Emperyalizm çağının dinamiklerini göremediği için işçi sınıfı içindeki tabakalaşmayı netleştirememiş, ulus devletlerin işçi sınıfı dahil toplum üzerindeki ideolojik gücünü hafife almıştı. Ulus devlet milliyetçiliği sadece bir toprak parçası üzerinde teritoryal gücünü azamileştirmek ve kapitalizmin yayılabileceği toprağı meta çevrimine uygun hale getirmek için düzleştirmemişti. Ulus devlet milliyetçiliği kurgularken modern öncesinin tüm ideolojik birikimini milliyetçiliğin içine taşımıştı. Ulus yeniden hayal edilmiş, gelenek dönüştürülerek yeniden icat edilmişti. Modern öncesinin bağlılık biçimleri milliyetçilik tarafından dönüştürülmüş ve yeniden birbirlerine eklemlenmişti.
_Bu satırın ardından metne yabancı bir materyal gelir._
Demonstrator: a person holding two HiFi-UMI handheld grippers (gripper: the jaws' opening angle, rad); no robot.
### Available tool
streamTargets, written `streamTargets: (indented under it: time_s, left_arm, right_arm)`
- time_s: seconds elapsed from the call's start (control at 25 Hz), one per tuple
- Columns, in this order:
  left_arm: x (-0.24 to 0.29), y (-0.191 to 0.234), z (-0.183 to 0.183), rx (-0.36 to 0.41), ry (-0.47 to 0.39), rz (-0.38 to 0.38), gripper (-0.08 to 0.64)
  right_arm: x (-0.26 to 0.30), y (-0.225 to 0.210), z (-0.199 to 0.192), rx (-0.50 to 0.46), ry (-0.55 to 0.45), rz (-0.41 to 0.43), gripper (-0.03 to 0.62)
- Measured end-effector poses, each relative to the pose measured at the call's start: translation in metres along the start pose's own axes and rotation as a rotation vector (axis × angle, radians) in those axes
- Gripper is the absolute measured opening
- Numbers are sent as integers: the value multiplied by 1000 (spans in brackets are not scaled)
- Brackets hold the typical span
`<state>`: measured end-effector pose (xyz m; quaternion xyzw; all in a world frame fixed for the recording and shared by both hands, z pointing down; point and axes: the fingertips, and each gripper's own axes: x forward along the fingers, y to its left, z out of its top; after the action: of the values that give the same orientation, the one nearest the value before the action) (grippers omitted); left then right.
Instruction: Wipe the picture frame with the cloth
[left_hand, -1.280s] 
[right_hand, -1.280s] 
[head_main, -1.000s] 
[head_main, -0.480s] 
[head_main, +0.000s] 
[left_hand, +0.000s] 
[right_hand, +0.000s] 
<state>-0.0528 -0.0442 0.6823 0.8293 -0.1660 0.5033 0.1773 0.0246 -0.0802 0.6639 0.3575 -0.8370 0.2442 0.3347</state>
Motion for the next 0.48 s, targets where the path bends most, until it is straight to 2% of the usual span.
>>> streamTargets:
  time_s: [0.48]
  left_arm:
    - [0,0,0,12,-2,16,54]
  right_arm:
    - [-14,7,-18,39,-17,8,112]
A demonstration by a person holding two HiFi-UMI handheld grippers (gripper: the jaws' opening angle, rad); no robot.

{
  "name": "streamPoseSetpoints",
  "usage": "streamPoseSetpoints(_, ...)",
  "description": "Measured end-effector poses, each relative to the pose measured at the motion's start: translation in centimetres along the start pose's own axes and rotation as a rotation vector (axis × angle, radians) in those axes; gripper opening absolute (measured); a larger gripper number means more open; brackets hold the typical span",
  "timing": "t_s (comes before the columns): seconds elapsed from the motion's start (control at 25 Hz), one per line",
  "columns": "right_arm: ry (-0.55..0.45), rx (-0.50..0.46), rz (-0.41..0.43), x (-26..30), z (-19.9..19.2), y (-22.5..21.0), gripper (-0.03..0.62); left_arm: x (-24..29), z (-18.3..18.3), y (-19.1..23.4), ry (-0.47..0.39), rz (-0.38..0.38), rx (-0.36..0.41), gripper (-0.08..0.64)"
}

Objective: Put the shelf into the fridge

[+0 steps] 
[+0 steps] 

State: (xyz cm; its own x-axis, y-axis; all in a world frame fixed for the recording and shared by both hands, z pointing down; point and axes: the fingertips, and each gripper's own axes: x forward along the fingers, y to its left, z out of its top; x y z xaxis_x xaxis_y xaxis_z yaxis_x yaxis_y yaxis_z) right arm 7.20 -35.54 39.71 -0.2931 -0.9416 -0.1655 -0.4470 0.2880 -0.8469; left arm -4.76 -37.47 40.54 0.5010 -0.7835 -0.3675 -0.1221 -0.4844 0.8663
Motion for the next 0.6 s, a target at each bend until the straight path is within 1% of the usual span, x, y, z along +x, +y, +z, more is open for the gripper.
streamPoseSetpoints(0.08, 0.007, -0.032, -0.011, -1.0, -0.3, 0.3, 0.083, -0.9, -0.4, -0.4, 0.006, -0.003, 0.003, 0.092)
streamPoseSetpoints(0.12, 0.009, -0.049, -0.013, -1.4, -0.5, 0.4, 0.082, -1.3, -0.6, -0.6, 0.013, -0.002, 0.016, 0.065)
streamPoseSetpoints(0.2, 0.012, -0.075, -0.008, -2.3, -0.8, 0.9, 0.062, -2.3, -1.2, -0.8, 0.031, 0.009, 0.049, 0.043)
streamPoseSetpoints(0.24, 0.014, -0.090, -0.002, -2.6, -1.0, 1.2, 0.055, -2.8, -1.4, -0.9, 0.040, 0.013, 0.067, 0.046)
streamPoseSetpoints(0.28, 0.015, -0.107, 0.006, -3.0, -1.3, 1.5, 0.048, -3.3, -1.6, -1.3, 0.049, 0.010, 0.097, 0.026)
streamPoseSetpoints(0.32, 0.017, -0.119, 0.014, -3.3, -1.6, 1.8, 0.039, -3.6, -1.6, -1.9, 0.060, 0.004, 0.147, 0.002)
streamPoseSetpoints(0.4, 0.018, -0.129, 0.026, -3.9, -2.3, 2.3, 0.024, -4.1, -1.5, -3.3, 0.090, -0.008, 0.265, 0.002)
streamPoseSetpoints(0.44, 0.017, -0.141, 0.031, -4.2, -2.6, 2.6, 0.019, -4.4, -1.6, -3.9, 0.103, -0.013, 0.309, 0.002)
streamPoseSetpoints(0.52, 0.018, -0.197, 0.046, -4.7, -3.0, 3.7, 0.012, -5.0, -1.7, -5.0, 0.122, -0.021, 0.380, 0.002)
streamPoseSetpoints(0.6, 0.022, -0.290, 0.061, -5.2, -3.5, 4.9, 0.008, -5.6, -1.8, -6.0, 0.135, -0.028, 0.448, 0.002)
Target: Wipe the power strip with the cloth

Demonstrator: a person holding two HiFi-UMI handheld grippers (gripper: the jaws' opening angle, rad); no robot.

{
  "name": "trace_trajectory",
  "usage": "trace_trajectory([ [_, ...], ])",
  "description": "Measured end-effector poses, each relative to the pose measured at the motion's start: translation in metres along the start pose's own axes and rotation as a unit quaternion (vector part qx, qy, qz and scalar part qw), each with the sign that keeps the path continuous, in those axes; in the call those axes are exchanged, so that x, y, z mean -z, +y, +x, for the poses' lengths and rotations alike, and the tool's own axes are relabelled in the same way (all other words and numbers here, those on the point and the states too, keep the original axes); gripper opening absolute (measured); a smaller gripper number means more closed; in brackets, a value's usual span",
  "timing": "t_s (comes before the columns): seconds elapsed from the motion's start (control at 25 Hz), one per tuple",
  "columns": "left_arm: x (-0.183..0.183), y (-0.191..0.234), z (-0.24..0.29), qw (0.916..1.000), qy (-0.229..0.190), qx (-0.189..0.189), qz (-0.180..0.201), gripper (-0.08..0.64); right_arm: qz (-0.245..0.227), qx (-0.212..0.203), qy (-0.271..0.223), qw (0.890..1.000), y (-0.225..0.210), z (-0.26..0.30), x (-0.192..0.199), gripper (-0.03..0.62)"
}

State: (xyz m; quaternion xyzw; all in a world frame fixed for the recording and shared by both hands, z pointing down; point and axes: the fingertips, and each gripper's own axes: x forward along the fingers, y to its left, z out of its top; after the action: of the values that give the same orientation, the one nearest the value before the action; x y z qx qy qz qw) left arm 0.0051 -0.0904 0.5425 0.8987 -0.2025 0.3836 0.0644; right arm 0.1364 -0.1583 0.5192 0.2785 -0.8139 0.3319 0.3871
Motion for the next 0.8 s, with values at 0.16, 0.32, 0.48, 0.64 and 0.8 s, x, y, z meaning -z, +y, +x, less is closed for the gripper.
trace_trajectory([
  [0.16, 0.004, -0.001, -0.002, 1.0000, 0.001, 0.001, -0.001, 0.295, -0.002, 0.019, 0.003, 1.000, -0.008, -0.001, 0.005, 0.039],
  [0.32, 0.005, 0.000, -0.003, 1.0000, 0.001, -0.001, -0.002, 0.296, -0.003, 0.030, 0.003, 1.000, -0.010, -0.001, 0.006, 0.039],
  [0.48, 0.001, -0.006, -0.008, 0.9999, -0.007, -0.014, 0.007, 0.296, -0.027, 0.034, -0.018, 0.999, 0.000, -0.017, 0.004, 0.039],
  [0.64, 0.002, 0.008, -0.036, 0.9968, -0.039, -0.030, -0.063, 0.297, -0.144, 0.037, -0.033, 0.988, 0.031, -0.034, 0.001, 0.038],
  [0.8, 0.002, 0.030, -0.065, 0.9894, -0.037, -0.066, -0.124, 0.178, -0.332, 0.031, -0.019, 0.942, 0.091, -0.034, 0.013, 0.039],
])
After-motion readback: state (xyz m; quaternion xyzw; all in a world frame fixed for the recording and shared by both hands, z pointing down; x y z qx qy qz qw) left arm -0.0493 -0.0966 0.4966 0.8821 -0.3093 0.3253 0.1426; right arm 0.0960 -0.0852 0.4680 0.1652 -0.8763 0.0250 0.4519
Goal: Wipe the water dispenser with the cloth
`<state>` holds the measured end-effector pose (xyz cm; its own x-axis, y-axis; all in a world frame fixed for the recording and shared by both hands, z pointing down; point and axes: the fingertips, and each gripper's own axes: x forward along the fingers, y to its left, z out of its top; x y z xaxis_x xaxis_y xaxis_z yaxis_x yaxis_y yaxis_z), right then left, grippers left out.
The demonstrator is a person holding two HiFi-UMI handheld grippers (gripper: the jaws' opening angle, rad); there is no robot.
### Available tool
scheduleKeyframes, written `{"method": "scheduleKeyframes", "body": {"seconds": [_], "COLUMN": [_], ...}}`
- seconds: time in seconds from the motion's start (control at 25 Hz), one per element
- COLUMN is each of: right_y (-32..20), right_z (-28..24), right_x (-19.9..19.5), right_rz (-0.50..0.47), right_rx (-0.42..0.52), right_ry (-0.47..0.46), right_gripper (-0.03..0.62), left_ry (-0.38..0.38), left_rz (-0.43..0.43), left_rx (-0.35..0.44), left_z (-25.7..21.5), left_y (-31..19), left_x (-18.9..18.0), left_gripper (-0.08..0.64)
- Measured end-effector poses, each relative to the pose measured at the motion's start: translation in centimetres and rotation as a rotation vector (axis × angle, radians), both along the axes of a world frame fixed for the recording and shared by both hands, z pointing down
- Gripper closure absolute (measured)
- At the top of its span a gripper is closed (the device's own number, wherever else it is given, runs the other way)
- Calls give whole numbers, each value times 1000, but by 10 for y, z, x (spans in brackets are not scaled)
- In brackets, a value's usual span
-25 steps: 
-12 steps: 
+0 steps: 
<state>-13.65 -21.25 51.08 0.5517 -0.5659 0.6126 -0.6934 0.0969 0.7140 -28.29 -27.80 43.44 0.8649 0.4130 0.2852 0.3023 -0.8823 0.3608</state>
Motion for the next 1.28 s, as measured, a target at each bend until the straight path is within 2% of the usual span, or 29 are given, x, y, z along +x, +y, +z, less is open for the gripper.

Modern öncesinin en önemli aidiyet biçimi dindi ve insan yığınları dünyayı din ile anlamlandırırdı. Yerel kültür çok daha etkiliydi ve mahalli bağlılıklar ana sadakat biçimleriydi. Sekülerleşme dini yerinden etti, ama onun tahtına milliyetçilikleri oturttu. Mitoloji devreye girdi ve unutulmuş hatıralar efsaneye çevrilerek uluslara hayali geçmişler icat edildi. Her ulus eşsiz, emsalsiz ve biricik bir tarihe sahipti. Aydınlanmanın ilerlemeciliği teleolojik dünya görüşünü yaygınlaştırarak uluslara doğrusal bir dünya görüşü armağan etti. Her ulusun tarihten ilham alan bir yazgısı vardı ve onu yaşayacaktı. Marksizmin mekanik sınıf okuması ne milliyetçiliğin ne de ulus devletlerin gücünü doğru okuyabildi. Tıpkı emperyalizmin kapitalizmin son aşaması değil belki de Arendt'in dediği gibi ilk evresi olduğunu ıskalaması gibi.